On the contrary, pictures present in more private spaces testified to the identity, as well as to the relational and emotional points of reference for the single person sleeping in that room. In this case, several photos of the different family members (some of whom had already passed away) were hanging on the walls of bedrooms, and the reciprocal positioning of every single picture was important. They were often displayed together with wall clocks (marking the inexorable passage of time) and flat-screen televisions (testifying to modernity in coexistence with the past) and told the course of life of that person through her affections. Finally, in other cases, the portraits hanging on the walls of the empty migrants’ rooms simply seemed to perform the function of reminding who was the owner of that space, once again symbolically testifying to the presence of the absent ones.
References
Roger Ballard, “South Asian families”, in Robert Rapoport, Michael Fogarty and Rhona Rapoport (Eds.), Families in Britain, London, Routledge, 1982, pp. 179-204.

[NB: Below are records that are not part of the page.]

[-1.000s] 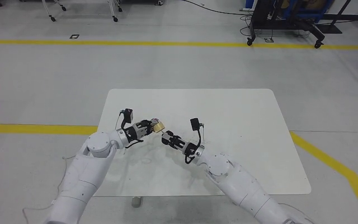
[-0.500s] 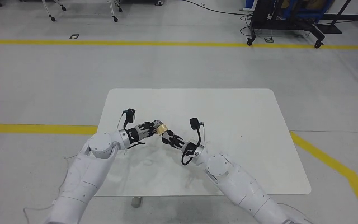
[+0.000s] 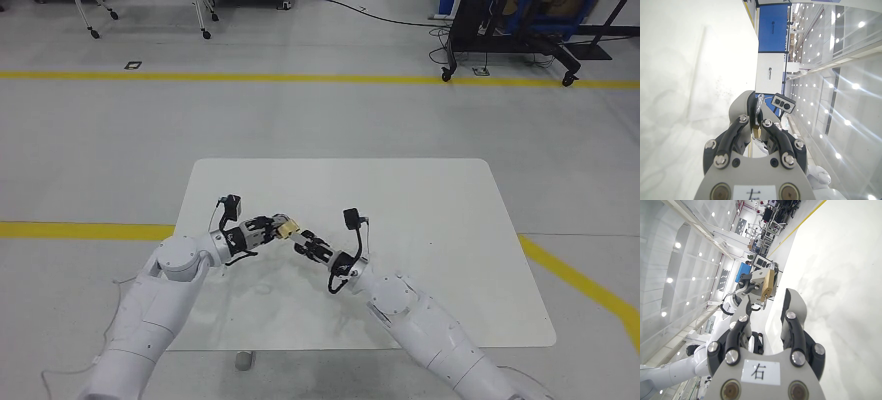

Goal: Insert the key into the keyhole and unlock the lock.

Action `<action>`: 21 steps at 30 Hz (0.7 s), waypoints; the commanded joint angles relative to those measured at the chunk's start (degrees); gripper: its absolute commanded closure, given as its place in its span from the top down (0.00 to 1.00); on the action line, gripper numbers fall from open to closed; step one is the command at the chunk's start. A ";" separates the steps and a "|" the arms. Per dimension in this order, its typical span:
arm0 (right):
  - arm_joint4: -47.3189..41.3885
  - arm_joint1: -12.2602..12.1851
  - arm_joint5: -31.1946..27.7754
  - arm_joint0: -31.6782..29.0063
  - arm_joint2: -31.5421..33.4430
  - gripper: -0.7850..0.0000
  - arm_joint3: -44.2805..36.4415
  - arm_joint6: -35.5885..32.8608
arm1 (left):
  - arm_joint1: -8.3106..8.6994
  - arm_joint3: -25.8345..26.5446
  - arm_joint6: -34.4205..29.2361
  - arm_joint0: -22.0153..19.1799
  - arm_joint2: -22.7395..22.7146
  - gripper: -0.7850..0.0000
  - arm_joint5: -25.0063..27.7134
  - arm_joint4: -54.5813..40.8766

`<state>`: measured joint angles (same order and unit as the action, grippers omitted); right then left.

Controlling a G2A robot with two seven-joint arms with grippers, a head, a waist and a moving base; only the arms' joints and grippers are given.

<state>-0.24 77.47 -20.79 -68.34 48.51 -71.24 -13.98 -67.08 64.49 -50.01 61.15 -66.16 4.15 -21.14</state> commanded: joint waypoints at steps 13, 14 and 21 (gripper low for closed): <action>5.12 -2.01 -2.04 -4.73 8.06 1.00 -9.32 1.89 | -0.93 -5.05 -5.98 -1.30 -0.31 0.00 -12.17 -14.41; 5.98 -2.28 -2.92 -5.76 8.95 1.00 -11.14 2.15 | -1.02 -5.94 -6.52 -1.89 -0.16 0.00 -13.12 -14.99; -0.36 -2.15 -17.37 -7.61 7.96 0.45 -13.99 0.17 | -1.58 -9.37 -10.11 -3.77 1.18 0.00 -16.95 -17.95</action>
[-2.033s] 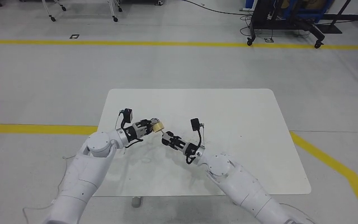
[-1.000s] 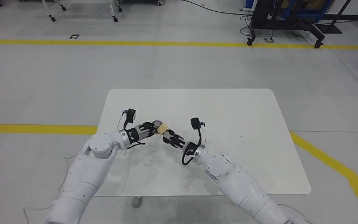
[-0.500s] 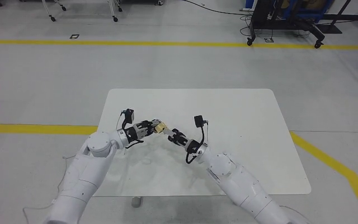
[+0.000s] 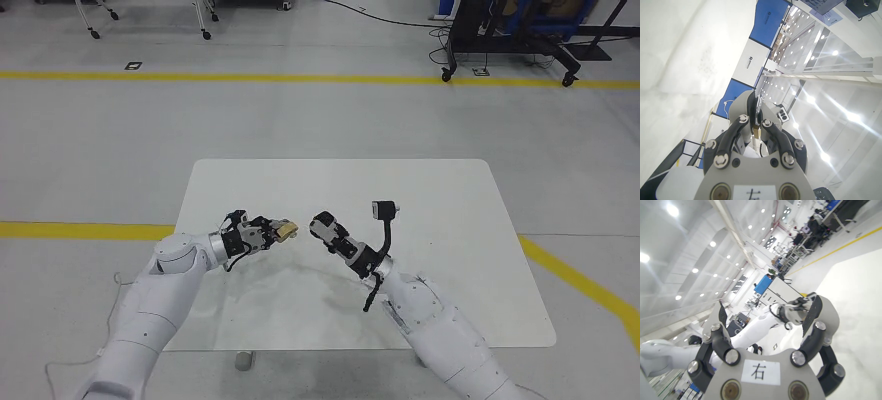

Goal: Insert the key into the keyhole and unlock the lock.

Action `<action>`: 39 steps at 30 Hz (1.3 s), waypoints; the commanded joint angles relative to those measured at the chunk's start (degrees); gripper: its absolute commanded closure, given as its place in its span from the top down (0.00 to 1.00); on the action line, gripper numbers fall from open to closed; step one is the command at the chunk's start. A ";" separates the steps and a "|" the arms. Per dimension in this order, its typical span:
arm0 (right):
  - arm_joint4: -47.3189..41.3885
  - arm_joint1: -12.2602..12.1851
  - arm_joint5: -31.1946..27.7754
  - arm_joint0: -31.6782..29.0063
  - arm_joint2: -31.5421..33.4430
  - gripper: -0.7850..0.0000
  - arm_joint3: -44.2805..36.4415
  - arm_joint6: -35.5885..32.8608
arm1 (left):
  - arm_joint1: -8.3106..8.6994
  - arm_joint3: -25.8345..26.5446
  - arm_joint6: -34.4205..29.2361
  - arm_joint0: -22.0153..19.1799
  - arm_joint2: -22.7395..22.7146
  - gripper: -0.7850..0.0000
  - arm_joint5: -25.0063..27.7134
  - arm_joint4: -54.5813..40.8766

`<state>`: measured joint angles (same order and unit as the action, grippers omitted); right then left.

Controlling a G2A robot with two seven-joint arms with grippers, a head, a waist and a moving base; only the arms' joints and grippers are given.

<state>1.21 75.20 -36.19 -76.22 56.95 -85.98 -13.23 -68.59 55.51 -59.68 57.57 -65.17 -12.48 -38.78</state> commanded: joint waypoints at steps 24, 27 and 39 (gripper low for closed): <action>-0.98 2.51 2.04 6.78 -5.61 0.00 13.65 -2.65 | -0.83 -3.83 -3.59 -2.02 1.73 0.00 -0.44 -3.00; 0.51 2.65 3.29 7.01 -5.64 0.00 14.13 -1.75 | -0.81 -3.75 -3.69 -1.95 1.66 0.00 -0.47 -3.15; -9.36 2.71 0.96 5.46 -4.65 0.34 12.09 -7.17 | -0.33 -1.12 -0.36 -1.26 0.27 0.00 8.45 0.54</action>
<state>-6.00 77.90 -35.17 -70.63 52.30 -73.87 -19.18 -69.00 54.03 -60.46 56.21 -64.74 -5.29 -38.88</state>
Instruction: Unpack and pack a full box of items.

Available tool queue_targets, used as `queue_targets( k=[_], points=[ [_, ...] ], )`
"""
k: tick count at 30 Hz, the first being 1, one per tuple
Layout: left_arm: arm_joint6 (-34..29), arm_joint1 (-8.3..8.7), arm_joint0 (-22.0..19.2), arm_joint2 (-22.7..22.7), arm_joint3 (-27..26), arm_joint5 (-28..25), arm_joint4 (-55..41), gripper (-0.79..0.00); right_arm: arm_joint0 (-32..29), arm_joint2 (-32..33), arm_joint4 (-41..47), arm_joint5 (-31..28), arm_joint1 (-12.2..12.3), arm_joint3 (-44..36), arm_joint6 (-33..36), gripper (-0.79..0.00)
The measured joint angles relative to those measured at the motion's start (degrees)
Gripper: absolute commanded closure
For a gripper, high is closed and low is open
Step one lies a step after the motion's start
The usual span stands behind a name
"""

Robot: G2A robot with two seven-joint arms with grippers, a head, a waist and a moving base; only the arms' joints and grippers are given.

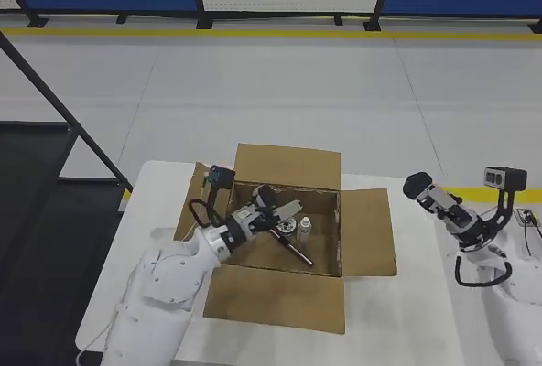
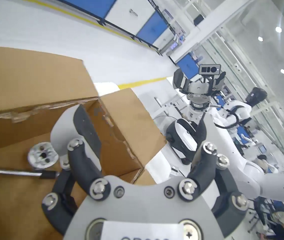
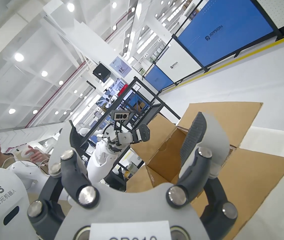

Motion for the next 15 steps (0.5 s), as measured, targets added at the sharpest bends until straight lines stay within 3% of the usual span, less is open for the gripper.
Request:
queue_targets(
  k=[4, 10, 15],
  points=[
    [1.57, 1.19, 8.27, -7.54, -7.04, 0.52, -0.50, -0.785, 3.54, -5.63, -9.10, 1.65, -0.38, -0.31, -0.63, -0.785],
    [4.97, 2.15, 17.61, -17.16, -12.87, -0.38, -5.65, -0.785, 9.22, -16.02, -27.05, 7.25, -1.53, -0.53, -3.85, -0.785],
    [4.82, 2.50, 20.82, -20.16, -14.41, -1.35, -7.68, -0.785, 11.24, -19.53, -31.29, 9.47, -2.02, 0.33, -4.75, -0.785]
  ],
)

Doris Jakobsh, “Gender in Sikh traditions”, in Pashaura Singh and Luis E. Fenech (Eds.), The Oxford Handbook of Sikh Studies, Oxford: Oxford University Press, 2014, pp. 594-605.
Doris Jakobsh, “Gender”, In Knut A. Jacobsen, Gurinder Singh Mann, Kristina Myrvold and Eleanor Nesbitt (Eds.), Brill’s Encyclopedia of Sikhism, vol. 31, 1, Leiden – Boston, Brill, 2017, pp. 243-255.
Eckehard Pistrick and Florian Bachmeier, “Empty Migrant Rooms: An Anthropology of Absence through the Camera Lens”, Journal of Contemporary Archaeology, vol. 3, 2, 2016, pp. 121-294.